Count the lines below that hold "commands". Give the number without comment.
::::
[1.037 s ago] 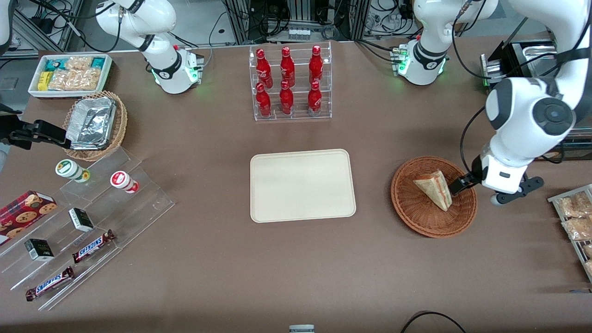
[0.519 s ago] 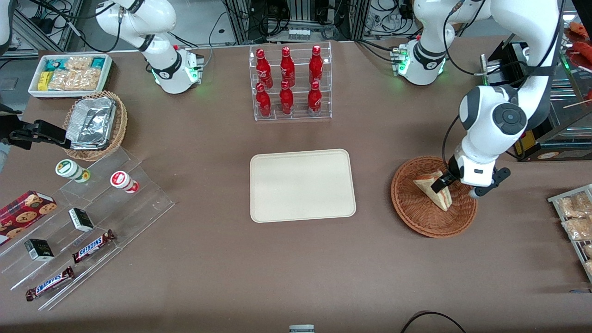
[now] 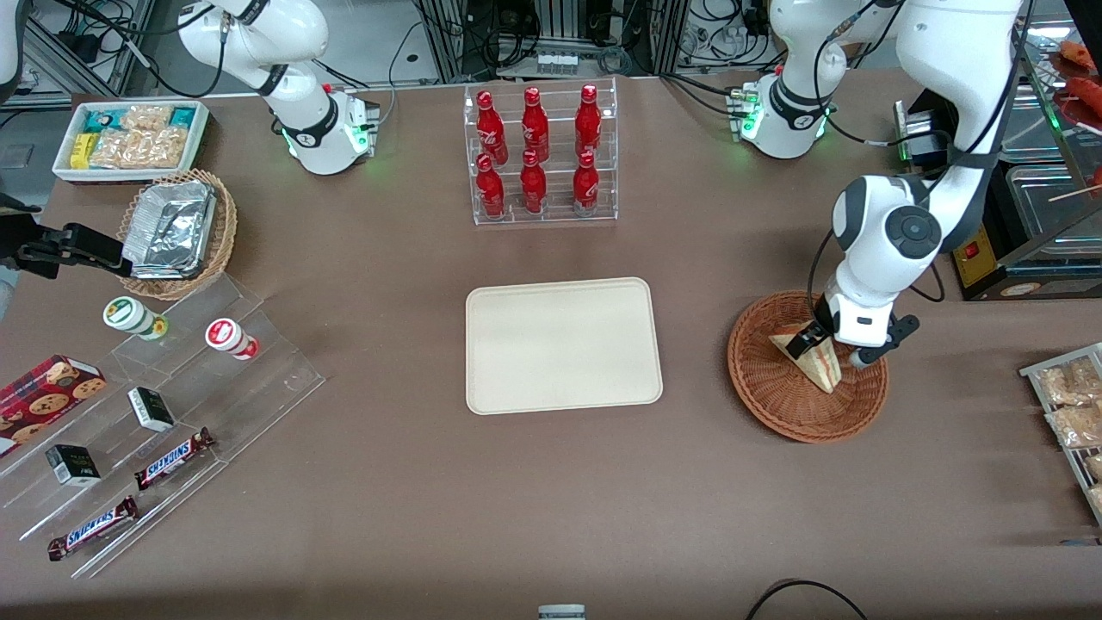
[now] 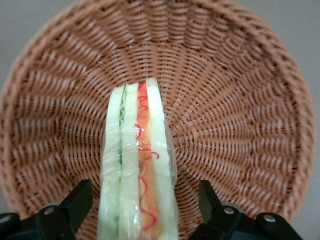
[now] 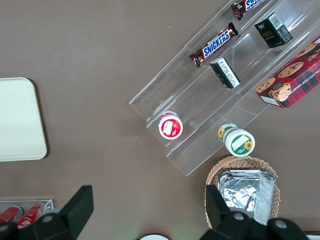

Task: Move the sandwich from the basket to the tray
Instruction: 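Close the left gripper on the wrapped sandwich and lift it, then carry the sandwich with the left gripper over the cream tray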

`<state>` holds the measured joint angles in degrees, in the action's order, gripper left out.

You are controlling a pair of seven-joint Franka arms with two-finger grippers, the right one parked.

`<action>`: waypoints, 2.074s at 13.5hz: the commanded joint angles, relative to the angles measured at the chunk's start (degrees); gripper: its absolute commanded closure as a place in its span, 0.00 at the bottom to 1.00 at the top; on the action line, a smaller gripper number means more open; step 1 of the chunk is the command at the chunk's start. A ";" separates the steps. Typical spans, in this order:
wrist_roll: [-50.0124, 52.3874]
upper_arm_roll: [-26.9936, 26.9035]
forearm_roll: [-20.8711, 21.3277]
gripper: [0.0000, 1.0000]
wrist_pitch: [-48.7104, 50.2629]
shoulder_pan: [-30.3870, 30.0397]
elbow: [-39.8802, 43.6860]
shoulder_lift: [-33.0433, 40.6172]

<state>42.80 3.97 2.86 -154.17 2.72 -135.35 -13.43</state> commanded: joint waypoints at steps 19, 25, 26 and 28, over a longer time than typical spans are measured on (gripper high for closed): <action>0.53 21.52 4.79 1.00 37.71 9.56 39.71 -8.25; 9.30 21.43 14.44 1.00 37.63 21.43 50.26 -23.19; 11.58 21.43 16.46 1.00 37.63 23.01 51.93 -25.74; 14.84 21.35 20.24 1.00 37.63 24.95 53.70 -29.27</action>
<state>54.38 25.61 19.61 -117.83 25.61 -86.61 -38.17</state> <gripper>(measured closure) 0.802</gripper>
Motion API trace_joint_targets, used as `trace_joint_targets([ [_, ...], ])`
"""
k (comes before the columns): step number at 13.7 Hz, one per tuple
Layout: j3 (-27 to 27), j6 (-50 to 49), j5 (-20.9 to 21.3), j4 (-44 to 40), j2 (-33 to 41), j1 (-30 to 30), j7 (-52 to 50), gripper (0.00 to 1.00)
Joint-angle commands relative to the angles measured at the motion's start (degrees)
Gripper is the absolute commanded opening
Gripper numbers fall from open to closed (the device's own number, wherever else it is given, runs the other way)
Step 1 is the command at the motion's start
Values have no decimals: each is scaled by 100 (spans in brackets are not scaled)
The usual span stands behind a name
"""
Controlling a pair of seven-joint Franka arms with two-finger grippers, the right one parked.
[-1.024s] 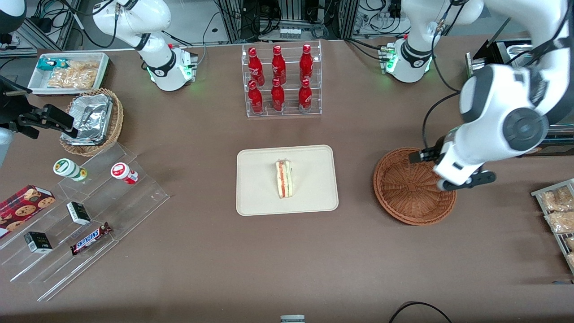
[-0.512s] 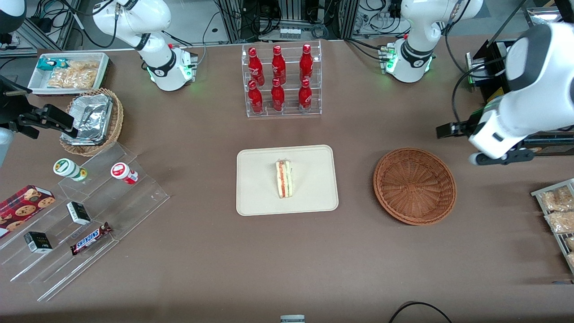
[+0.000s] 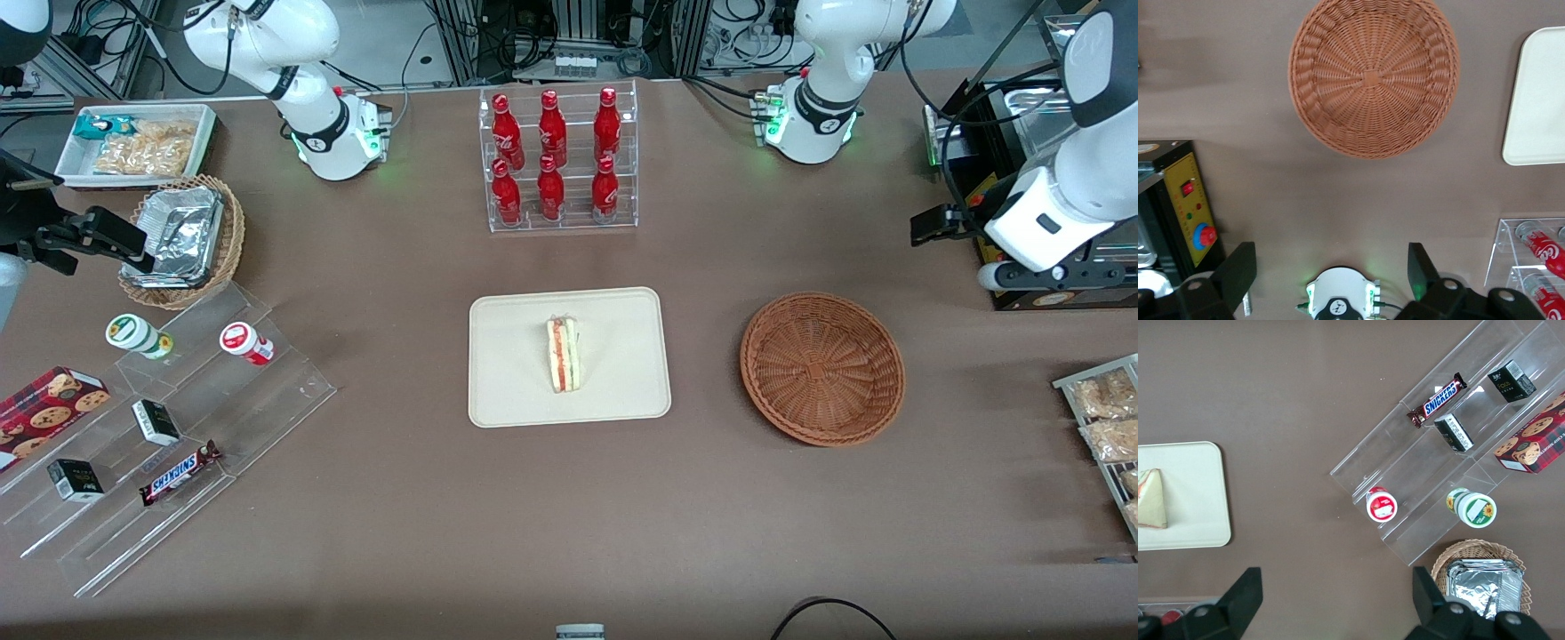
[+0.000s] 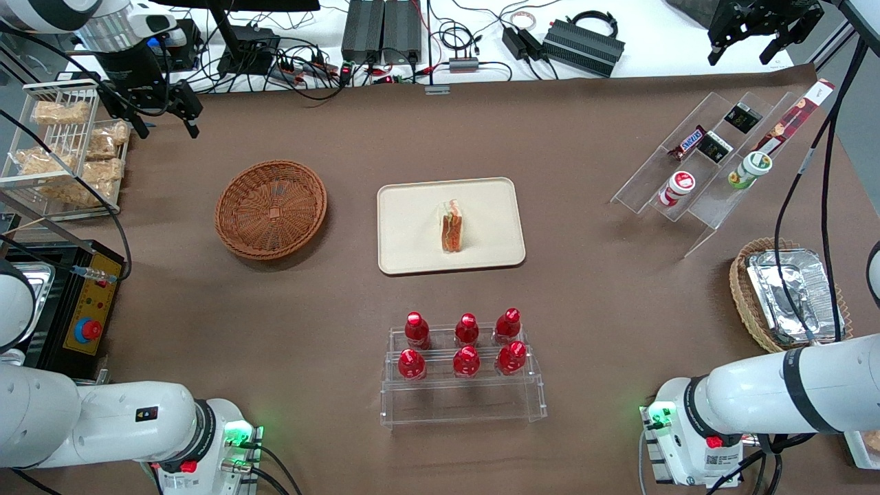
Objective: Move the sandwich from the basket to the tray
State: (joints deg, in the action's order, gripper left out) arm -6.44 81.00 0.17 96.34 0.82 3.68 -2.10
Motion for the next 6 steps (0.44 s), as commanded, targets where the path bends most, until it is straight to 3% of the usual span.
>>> trace_joint_targets([
  [1, 142, -164, 106, -194, 129, 98, 341, 100],
  [6, 407, -23, 9, -291, 138, 89, 474, 100],
])
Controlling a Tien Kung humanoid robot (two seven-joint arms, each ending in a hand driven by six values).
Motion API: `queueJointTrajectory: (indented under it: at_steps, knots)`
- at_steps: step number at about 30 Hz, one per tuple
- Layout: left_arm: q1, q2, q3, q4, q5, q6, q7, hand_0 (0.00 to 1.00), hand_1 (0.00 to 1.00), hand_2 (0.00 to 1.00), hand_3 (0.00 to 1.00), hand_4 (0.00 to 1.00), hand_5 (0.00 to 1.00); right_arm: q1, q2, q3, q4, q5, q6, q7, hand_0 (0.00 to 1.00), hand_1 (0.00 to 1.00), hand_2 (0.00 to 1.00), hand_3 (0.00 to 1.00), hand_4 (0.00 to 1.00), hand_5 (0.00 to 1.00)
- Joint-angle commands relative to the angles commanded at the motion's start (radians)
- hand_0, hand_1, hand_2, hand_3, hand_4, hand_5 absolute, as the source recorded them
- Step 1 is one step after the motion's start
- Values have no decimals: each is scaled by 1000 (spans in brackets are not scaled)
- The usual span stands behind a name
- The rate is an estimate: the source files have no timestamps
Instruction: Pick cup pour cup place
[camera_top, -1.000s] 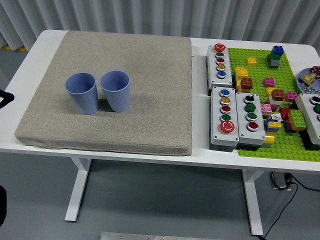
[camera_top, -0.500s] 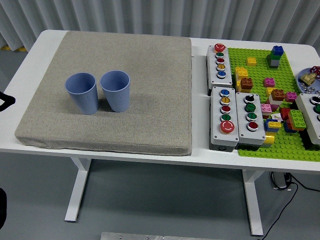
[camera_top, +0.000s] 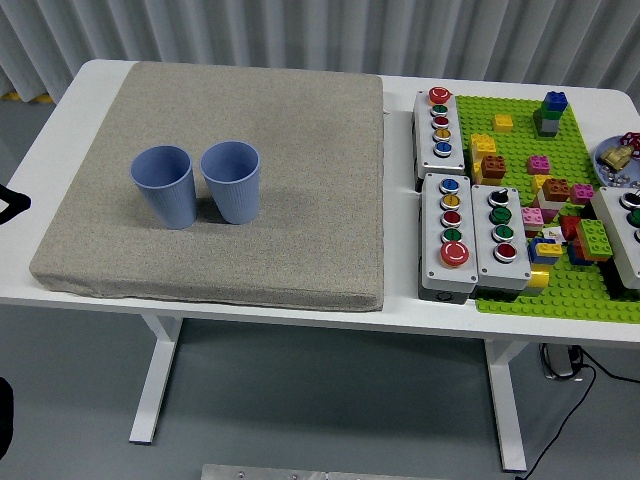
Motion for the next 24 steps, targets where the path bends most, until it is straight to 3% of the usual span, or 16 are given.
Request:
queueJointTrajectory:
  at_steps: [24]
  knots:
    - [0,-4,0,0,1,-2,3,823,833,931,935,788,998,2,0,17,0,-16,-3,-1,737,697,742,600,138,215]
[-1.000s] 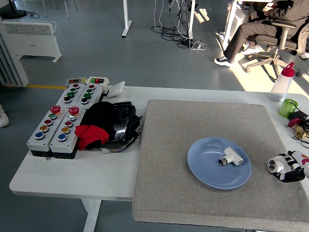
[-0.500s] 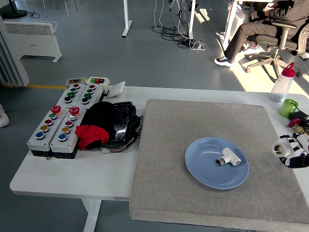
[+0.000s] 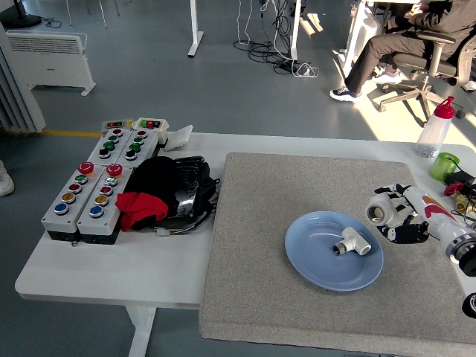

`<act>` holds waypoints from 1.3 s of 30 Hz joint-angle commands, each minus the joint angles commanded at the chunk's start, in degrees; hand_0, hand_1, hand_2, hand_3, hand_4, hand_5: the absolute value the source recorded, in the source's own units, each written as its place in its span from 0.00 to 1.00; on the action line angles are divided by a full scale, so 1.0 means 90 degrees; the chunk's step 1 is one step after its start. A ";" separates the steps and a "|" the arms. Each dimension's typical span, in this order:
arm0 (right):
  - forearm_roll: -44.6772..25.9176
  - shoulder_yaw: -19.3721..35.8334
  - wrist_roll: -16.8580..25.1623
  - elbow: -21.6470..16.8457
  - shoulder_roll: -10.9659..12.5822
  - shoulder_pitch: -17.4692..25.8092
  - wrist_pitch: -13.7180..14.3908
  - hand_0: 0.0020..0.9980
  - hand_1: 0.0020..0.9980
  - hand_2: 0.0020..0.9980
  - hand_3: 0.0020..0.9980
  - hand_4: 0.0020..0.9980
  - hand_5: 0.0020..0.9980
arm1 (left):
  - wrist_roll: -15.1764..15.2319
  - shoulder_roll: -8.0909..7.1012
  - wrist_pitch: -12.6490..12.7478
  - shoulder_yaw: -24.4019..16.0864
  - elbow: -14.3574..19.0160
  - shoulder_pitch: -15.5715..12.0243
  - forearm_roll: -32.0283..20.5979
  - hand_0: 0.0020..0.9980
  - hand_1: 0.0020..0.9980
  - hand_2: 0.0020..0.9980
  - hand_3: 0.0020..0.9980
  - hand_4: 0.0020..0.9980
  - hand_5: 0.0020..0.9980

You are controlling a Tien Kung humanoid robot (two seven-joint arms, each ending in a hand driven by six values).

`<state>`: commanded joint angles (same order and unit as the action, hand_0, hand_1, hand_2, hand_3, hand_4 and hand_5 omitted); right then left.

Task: Pick pipe place plate twice

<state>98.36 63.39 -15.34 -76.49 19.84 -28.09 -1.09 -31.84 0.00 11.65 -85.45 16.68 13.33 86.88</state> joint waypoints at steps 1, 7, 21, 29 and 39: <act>0.0028 -0.0111 0.0027 0.0081 -0.0082 -0.0033 0.0016 0.32 0.44 0.56 0.63 0.51 0.13 | -0.0001 0.0000 -0.0002 0.0000 0.0001 -0.0001 0.0005 0.58 0.58 0.58 0.47 0.41 1.00; 0.0313 -0.0595 0.0043 0.0251 -0.0440 -0.0115 0.0094 0.32 0.44 0.56 0.63 0.51 0.14 | -0.0003 0.0000 0.0001 0.0011 0.0001 -0.0004 -0.0010 0.58 0.58 0.58 0.47 0.41 1.00; 0.1040 -0.1536 0.0113 0.0292 -0.0558 -0.0345 -0.0256 0.87 0.83 0.93 0.90 0.77 0.31 | 0.0012 0.0000 0.0036 0.0047 0.0000 -0.0010 -0.0079 0.58 0.58 0.58 0.47 0.41 1.00; 0.1237 -0.1522 0.0176 0.0244 -0.0526 -0.0348 -0.0457 0.99 0.92 1.00 1.00 0.84 0.34 | -0.0013 0.0000 0.0028 0.0007 0.0011 -0.0018 -0.0020 0.58 0.58 0.58 0.47 0.41 1.00; 0.0885 -0.1030 0.0324 -0.0030 -0.0485 -0.0116 -0.0231 1.00 0.95 1.00 1.00 0.85 0.33 | -0.0030 0.0000 0.0020 -0.0023 0.0018 -0.0060 0.0032 0.58 0.58 0.58 0.47 0.41 1.00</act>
<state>106.32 54.13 -12.42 -76.77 15.48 -29.14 -3.17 -32.10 0.00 11.83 -85.66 16.85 12.79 87.16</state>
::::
WRITTEN ANSWER: 3